Reproduce the data exactly; no word may be added or dropped.
-------- Supplied material
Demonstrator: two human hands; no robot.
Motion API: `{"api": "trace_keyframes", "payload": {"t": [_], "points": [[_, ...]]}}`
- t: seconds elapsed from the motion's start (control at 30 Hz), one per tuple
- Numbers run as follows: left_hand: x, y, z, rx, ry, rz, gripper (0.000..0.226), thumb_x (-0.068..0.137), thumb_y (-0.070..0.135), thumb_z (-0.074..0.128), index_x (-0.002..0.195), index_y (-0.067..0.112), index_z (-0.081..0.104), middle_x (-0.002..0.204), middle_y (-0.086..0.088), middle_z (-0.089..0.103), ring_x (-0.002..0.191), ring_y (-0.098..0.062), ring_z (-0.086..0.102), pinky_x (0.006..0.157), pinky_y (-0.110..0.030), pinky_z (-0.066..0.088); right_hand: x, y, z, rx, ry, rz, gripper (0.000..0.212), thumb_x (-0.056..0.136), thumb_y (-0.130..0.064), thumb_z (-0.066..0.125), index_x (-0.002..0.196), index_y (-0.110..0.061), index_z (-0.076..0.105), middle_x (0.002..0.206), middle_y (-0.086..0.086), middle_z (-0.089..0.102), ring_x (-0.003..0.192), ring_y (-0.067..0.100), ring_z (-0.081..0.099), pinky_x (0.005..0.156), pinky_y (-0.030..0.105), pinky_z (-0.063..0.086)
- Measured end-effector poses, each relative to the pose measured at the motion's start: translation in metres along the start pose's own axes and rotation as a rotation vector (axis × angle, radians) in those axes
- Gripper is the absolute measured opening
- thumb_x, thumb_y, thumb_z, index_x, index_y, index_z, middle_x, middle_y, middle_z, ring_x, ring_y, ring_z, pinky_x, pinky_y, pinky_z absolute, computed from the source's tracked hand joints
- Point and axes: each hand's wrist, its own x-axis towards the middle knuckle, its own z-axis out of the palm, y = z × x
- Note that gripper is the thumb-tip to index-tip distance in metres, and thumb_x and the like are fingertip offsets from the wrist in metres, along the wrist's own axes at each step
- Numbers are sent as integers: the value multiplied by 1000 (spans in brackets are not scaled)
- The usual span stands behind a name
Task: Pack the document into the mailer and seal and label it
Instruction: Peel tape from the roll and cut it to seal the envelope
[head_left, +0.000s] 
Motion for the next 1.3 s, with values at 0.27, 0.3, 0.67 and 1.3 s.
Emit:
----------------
### Answer section
Demonstrator: two human hands; no robot.
Motion API: `{"api": "trace_keyframes", "payload": {"t": [_], "points": [[_, ...]]}}`
- t: seconds elapsed from the motion's start (control at 30 Hz), one per tuple
- Numbers run as follows: left_hand: x, y, z, rx, ry, rz, gripper (0.000..0.226), thumb_x (-0.068..0.137), thumb_y (-0.070..0.135), thumb_z (-0.074..0.128), index_x (-0.002..0.195), index_y (-0.067..0.112), index_z (-0.081..0.104), middle_x (-0.002..0.204), middle_y (-0.086..0.088), middle_z (-0.089..0.103), ring_x (-0.002..0.191), ring_y (-0.098..0.062), ring_z (-0.086..0.102), pinky_x (0.006..0.157), pinky_y (-0.110..0.030), pinky_z (-0.066..0.088); right_hand: x, y, z, rx, ry, rz, gripper (0.000..0.212), thumb_x (-0.056..0.136), thumb_y (-0.130..0.064), thumb_z (-0.066..0.125), index_x (-0.002..0.196), index_y (-0.110..0.061), index_z (-0.076..0.105), middle_x (0.002..0.206), middle_y (-0.086..0.086), middle_z (-0.089..0.102), ring_x (-0.003..0.192), ring_y (-0.067..0.100), ring_z (-0.081..0.099), pinky_x (0.005..0.156), pinky_y (-0.030..0.105), pinky_z (-0.063..0.086)
- Measured end-effector poses, each relative to the pose measured at the motion's start: translation in metres along the start pose's own axes and rotation as a rotation vector (axis × angle, radians) in those axes
- Gripper is the absolute measured opening
- thumb_x, thumb_y, thumb_z, index_x, index_y, index_z, middle_x, middle_y, middle_z, ring_x, ring_y, ring_z, pinky_x, pinky_y, pinky_z absolute, computed from the source's tracked hand joints
- Point and axes: each hand's wrist, its own x-axis towards the middle knuckle, its own z-axis out of the palm, y = z × x
- Note that gripper is the thumb-tip to index-tip distance in metres, and thumb_x and the like are fingertip offsets from the wrist in metres, along the wrist's own axes at each step
- Numbers are sent as integers: the value multiplied by 1000 (spans in brackets are not scaled)
- The usual span stands behind a name
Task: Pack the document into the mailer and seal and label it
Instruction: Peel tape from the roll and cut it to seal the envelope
[head_left, +0.000s] 
Motion for the next 1.3 s, with values at 0.27, 0.3, 0.67 and 1.3 s.
Emit:

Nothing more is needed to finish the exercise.